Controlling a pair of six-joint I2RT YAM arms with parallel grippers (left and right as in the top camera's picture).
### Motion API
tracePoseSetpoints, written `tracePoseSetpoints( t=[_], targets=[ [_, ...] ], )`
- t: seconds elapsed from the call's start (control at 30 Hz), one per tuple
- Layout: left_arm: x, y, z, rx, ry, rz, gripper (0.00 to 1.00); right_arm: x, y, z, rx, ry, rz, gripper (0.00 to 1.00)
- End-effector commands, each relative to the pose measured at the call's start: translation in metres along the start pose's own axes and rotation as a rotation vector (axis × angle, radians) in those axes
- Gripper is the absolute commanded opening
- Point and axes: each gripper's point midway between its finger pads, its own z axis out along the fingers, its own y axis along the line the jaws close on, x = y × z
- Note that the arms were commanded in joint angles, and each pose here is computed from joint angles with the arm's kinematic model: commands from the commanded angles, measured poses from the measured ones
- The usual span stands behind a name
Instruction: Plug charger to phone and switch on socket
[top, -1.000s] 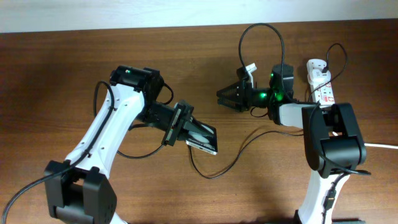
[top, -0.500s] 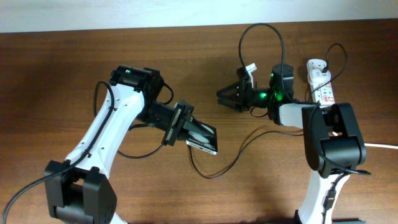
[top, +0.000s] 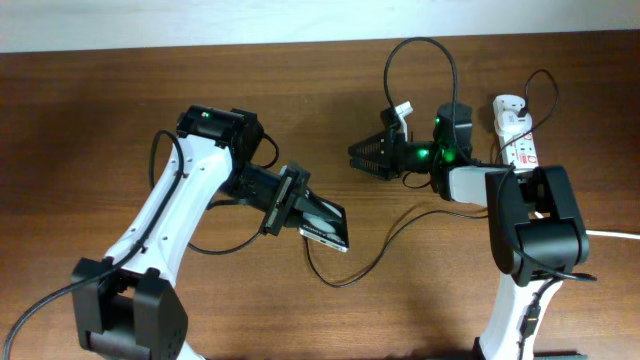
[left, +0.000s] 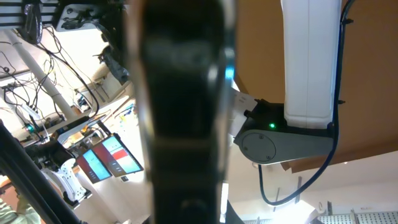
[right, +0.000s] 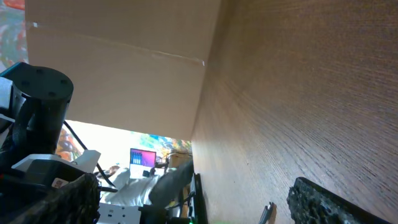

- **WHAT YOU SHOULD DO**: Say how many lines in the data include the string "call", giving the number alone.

- **TASK RESPONSE**: 2